Hillary Clinton promises to worsen this already horrendous policy by changing Obamacare's legal persons only requirement and allowing anyone regardless of immigration status to buy in to satisfy insurers' forced enrollment goals, and promises to spend more government money by offering a $5,000 credit to those Obamacare users (remember before illegals is this year at only 9.4 to 11.1 million) that is NOT offered to anyone else purchasing health insurance in the US, increasing bribes merely to preserve the government program of Obamacare.

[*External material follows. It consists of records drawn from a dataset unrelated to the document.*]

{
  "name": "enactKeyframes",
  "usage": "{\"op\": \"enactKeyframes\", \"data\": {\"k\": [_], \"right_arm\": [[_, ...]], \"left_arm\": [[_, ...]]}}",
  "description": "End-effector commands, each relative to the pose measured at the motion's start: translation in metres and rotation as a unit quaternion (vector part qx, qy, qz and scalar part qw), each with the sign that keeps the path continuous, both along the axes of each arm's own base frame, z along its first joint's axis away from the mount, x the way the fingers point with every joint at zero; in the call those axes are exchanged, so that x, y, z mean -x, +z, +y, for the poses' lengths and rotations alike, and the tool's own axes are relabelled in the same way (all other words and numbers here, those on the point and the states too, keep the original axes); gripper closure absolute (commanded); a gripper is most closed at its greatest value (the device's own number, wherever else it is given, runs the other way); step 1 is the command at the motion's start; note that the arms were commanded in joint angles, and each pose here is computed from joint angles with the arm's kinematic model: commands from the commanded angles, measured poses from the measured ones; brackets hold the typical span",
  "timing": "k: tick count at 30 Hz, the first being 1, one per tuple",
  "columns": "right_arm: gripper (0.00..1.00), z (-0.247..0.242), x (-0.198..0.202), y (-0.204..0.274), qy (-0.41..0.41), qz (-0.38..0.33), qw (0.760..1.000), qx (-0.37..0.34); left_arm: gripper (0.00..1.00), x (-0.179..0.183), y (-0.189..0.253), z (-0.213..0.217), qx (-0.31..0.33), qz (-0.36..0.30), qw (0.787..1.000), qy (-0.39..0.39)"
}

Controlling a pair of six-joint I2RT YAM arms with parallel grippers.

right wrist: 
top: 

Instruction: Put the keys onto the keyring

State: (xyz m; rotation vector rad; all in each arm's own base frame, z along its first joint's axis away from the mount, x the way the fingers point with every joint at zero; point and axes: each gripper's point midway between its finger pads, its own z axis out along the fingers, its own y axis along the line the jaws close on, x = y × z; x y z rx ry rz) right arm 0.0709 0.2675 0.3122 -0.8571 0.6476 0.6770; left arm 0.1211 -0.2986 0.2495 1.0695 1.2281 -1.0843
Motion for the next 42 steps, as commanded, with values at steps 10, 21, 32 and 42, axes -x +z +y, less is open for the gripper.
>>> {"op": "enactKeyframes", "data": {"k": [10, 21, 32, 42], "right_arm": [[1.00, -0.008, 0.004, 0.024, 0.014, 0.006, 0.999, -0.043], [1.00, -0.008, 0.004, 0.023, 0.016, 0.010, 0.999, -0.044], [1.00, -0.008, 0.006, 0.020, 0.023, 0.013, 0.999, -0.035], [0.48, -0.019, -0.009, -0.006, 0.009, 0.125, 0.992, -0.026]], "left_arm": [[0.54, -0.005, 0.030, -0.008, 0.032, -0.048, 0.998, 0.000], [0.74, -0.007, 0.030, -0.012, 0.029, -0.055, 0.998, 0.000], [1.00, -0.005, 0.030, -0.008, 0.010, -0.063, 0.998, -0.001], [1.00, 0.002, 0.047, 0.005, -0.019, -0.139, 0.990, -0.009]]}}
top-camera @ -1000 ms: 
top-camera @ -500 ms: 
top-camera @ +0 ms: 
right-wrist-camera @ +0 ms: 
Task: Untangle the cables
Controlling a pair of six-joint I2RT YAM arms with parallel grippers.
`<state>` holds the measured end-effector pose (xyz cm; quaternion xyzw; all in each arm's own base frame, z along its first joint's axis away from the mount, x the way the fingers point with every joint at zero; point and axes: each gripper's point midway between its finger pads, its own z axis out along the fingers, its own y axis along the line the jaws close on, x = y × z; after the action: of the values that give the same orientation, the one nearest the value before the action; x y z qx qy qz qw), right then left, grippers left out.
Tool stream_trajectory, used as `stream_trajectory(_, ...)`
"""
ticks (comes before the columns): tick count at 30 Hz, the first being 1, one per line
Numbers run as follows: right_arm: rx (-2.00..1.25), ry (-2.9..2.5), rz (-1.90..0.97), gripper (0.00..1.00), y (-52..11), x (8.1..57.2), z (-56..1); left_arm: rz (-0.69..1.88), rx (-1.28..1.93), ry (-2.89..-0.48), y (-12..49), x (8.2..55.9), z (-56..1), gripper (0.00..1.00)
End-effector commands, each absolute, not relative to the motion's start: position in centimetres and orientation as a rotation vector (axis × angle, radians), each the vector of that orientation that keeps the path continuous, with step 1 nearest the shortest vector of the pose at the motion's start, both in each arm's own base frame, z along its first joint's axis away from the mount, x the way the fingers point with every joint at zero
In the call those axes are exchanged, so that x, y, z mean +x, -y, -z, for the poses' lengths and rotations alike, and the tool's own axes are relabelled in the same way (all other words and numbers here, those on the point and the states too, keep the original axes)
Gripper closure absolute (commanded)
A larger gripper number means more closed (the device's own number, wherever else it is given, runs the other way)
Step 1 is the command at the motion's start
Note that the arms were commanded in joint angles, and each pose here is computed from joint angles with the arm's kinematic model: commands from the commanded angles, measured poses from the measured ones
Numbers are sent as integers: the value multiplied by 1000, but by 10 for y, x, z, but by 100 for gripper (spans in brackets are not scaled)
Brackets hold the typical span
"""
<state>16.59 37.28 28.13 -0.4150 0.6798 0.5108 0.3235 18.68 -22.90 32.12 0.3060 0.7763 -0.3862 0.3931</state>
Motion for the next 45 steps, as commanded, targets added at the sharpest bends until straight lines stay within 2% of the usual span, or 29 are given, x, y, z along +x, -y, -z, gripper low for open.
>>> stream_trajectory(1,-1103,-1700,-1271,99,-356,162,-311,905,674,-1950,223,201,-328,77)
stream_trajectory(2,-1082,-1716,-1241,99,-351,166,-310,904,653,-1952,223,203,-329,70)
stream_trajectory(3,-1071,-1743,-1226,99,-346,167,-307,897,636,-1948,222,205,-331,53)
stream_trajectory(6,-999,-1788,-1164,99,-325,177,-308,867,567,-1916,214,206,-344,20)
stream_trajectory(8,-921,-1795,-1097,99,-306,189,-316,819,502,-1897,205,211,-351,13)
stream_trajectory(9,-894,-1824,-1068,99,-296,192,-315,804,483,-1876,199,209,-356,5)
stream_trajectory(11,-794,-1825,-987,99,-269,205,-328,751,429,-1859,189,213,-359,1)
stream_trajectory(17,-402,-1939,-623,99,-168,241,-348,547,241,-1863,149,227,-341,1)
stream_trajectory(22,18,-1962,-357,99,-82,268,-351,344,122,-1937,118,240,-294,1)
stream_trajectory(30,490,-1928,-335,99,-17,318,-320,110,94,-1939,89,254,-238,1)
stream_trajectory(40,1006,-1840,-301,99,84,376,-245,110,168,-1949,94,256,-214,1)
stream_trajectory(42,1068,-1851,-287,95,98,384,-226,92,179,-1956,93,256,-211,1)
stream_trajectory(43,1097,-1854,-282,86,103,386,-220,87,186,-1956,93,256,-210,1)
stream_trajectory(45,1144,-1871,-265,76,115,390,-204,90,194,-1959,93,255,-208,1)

Obamacare is a government-insurance company partnership that is bad for consumers. While those getting free health insurance and free medical care (expanded Medicaid) certainly are less likely to complain while they remain HEALTHY PATIENTS, the "savings per patient" achieved by the Administration by narrow networks, less coverage, will eventually reach those individuals as well.

Further, since Obama's egotistical plan was never about anything but his own "legacy" (and what a legacy it is), his advice as proposed in JAMA is to throw even more money at Obamacare exchange enrollees acknowledging that even bad coverage is palatable if it's near-free.

But eventually the government partnership and adoption of predatory insurance company practices designed to increase their bottom line and for government to reduce its spending on people other than government employees will demand more than the perverse lying sale of Obamacare to individuals who will all eventually realize that PREVENTIVE coverage of finite costs is not INSURANCE, the manmade financial product designed to cover the RISK of expense from unexpected needed medical services.

That's right, it's the coverage stupid.